History of Merano
Merano is an ancient city of Roman times, known as "Statio Maiensis' (“station”, “borderland Maia”).
Due to its strategic location, the village became an important merchant town, and in the thirteenth century Merano became the capital of County, and the seat of a famous Mint. In the second half of the fourteenth century, the Habsburgs-Tyrol moved the ducal seat to Innsbruck , and this coincided with a period of decline of the city, exacerbated by the floods that affected it several times.
A major urban transformation was carried out in the nineteenth century; however, the works not compromised the old city, the centre of which is the ideal Gothic cathedral, dedicated to St. Nicholas. The mild climate, clean air and the presence of mineral springs antiquity caused that this area was known and appreciated for its natural characteristics.

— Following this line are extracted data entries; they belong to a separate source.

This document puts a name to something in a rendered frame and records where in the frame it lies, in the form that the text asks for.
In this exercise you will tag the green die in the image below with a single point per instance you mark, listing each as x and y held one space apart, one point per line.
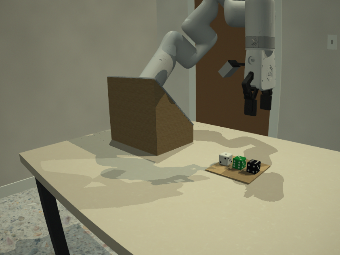
239 162

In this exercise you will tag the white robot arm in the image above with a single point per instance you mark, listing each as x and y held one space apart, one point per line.
257 16

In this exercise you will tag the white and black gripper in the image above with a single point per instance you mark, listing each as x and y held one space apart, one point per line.
260 75

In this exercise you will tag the black die with white pips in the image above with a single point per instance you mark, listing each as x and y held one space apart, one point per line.
253 166

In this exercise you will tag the tan flat mat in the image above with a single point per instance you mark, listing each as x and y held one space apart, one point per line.
236 174

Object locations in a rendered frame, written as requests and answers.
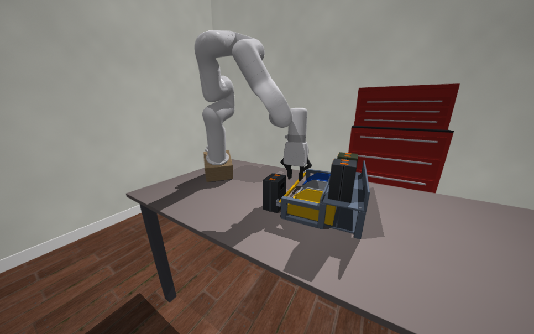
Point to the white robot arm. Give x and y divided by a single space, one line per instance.
248 54

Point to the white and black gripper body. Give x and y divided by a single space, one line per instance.
295 153

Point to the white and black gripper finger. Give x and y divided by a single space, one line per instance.
288 168
302 169

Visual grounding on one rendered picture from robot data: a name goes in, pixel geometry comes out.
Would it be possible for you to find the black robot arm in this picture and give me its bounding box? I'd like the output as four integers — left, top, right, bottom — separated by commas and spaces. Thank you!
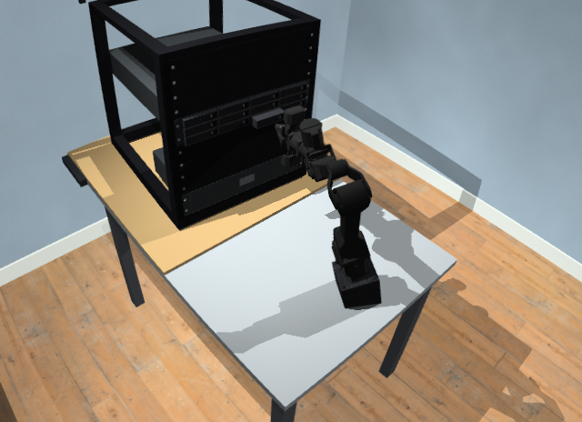
299, 118, 372, 283

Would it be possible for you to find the black rack frame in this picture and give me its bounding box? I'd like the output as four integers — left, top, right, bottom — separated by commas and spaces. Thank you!
89, 0, 321, 230

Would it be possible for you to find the tan wooden board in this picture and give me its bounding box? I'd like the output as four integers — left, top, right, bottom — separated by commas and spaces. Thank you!
67, 131, 328, 275

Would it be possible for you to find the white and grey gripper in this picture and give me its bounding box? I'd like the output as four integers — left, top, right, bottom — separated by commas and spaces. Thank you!
275, 105, 305, 167

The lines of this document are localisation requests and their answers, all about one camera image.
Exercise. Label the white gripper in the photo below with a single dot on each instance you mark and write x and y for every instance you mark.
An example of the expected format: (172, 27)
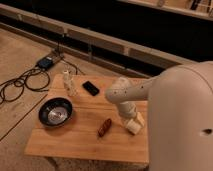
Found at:
(128, 110)

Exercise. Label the brown sausage-shaped object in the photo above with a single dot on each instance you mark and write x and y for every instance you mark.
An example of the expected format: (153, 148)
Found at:
(104, 127)

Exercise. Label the black power adapter box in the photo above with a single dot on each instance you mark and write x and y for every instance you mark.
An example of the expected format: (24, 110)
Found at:
(45, 63)

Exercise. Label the white sponge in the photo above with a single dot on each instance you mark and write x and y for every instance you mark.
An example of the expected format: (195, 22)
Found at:
(132, 126)

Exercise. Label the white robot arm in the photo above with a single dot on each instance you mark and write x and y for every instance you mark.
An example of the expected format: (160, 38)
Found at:
(179, 115)

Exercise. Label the black bowl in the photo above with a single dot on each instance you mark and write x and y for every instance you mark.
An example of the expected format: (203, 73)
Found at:
(55, 112)

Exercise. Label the wooden table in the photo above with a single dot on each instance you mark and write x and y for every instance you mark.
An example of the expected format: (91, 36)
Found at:
(78, 137)

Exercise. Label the black smartphone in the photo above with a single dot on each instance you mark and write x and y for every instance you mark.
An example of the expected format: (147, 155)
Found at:
(89, 87)

The tourist activity, linked above all to the thermal baths, began in the early nineteenth century. The mineral water, which flows from Mount St. Virgil, and that is the basis of thermal treatments applied in Merano, has therapeutic qualities for the osteo-arthritis and many pathologies of the osteo-muscular apparatus.
Etymology
They told that, in the Later Middle Ages, the city was also known with the name of "Castrum Maiense", located in "Maia, près de Meran" [“Maia, near Merano”] (See Louise Fresco, “Le Haute Adige-Tyrol de Sud” , Editions des Cahiers de l'Alpe" 1988:110). Merano is attested in some documents only by 857 AD, under the names "Mairania", "Mairanio", "Mairani" and finally "Merano" (1251). In the early Middle Ages it belonged to the Counts of Venosta, who became then Counts of Tyrol, who referred to the Bishop of Trent. As regards the etymology, there is substantial agreement among scholars, for whom the name derives from the family name "Marius", accompanied by the suffix “-anum”, indicating the property. In conclusion, Meran would mean "place belonging to Marius" (See P. Passarelli, “The Towns of Italy”, Trentino Alto Adige, Italian Encyclopedic Institute, 2007: 74)

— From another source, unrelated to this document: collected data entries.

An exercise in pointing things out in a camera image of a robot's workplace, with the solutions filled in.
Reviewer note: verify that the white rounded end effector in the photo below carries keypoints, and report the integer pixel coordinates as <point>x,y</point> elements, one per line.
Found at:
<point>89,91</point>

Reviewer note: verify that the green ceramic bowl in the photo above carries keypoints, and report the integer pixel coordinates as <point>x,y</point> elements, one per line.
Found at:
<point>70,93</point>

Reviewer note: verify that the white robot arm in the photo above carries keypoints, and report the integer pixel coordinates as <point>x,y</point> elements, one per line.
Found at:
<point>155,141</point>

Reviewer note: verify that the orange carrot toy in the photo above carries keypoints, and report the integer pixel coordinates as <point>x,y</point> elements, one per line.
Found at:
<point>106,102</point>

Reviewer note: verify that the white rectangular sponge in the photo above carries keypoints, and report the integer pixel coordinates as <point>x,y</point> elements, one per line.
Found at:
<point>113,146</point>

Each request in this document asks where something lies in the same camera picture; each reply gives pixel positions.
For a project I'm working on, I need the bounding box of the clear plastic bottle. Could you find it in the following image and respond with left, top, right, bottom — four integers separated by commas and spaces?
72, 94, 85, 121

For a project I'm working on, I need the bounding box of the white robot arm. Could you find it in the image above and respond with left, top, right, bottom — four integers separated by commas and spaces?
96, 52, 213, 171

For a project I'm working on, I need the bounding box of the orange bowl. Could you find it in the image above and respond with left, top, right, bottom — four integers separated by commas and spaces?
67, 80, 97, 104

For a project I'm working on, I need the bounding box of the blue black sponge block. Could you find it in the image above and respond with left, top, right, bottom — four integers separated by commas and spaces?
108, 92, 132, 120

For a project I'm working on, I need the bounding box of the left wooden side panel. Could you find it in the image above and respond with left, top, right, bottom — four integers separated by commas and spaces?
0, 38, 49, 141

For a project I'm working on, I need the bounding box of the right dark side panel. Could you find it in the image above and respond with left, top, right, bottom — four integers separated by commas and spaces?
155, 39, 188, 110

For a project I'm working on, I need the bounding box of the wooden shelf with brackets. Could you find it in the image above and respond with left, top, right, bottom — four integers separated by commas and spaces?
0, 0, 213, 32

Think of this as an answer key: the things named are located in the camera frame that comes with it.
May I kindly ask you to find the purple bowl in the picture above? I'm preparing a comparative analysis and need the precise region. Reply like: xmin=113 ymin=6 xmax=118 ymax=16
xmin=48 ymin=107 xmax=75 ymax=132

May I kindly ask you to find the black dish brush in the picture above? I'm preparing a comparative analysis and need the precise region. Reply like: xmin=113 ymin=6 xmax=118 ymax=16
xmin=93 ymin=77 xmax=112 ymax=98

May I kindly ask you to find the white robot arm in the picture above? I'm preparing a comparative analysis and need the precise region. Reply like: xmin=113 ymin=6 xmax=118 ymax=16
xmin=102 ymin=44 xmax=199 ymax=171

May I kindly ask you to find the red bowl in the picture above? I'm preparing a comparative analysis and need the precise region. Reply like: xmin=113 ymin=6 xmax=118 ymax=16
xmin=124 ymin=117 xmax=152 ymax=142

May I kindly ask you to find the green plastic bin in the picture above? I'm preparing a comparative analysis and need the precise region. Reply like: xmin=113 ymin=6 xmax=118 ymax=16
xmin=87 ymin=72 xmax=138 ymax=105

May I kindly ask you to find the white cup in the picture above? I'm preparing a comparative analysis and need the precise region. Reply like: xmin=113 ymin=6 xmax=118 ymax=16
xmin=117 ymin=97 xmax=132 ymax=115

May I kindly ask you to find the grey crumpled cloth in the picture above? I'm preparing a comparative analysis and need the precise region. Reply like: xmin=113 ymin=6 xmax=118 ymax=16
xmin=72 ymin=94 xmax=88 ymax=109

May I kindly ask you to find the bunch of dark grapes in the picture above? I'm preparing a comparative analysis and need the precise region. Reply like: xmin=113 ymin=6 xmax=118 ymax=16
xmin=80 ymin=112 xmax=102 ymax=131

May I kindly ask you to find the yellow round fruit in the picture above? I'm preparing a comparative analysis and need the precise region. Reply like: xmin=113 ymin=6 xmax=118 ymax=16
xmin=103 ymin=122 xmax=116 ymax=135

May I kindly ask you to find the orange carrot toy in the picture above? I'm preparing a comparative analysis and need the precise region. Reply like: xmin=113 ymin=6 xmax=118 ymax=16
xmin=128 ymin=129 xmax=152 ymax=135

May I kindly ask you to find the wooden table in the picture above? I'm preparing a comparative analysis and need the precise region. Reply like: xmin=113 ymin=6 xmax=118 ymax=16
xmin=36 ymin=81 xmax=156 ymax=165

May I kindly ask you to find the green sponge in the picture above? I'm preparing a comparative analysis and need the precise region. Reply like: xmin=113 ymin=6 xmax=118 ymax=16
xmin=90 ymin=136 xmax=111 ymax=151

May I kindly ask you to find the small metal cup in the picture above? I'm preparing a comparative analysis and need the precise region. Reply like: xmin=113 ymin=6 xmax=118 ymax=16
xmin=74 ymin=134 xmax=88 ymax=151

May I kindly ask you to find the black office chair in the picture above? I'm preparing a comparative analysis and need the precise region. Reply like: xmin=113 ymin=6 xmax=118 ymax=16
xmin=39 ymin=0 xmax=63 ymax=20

Also for Johannes Kramer (“Sive Padi ripis Athesis”, Busche-Verlag, 1991: 295), who in turn refers to GB Pellegrini, Merano derives from “Marius + anum”. Other scholars, on the basis of the studies of Schneller (“Tirolische Namenforschungen”[ “Research about the names of Tyrol”], 1890: 96 ff.), suggested, instead, the hypothesis that the place-name of Merano has its roots within the Pre-Latin term "Marra" or "heap of stones" or "Mara" ("stream"). But the proposal of Schneller was described as "unsafe" by Carlo Battisti (See, “Miscellanea di studi linguistici in onore di E. Tolomei”, Olschki, 1953: 94).

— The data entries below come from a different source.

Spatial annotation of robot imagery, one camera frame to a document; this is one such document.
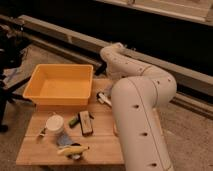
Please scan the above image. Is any blue grey towel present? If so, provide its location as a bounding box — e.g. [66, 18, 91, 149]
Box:
[104, 85, 113, 97]

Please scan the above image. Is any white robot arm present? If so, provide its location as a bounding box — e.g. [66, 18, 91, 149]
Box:
[100, 43, 177, 171]

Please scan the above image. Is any yellow plastic bin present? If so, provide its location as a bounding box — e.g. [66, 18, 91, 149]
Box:
[23, 64, 93, 106]

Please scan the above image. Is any white round cup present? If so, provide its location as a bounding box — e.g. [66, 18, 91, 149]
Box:
[46, 115, 64, 134]

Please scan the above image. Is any small blue cloth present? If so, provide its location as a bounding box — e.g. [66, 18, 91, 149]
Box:
[57, 134, 73, 146]

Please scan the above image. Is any yellow banana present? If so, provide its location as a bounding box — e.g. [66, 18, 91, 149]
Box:
[57, 146, 89, 156]

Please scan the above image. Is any dark bowl under banana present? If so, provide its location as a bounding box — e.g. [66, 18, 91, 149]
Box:
[68, 144, 84, 160]

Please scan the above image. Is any small metal clip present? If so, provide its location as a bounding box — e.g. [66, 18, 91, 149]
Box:
[38, 128, 46, 138]

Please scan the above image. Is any black tripod stand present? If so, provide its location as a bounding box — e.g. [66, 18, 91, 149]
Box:
[0, 26, 30, 133]

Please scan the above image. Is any long grey metal rail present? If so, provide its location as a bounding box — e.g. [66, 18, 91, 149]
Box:
[0, 14, 213, 118]

An interesting hypothesis was formulated in the nineteenth century by Alber Gatschet (“Ortsetymologische Forschungen” [“Etymological Research about Places”], Haller, 1867: 304), who observed that the name “Merano”, for a series of the name transformations would mean "shepherds huts": "[...] Meran, stadt in Sudtyrol (''in valle tridentina in loco qui dicitur 'Mairania' 857, (...) 'Villam que vocatur Magelisis', 933 Hist. Patr., Mon. II, § 50 (...) den Ausdruck 'magalia' erklart Ducange durch ' tuguria seu domus pastorum '”; or “Merano, a city of South Tyrol ( located in the Trentino valley called 'Magelisis'). L 'expression "Magalia", according to Du Cange, is explained as ' shepherds huts'”].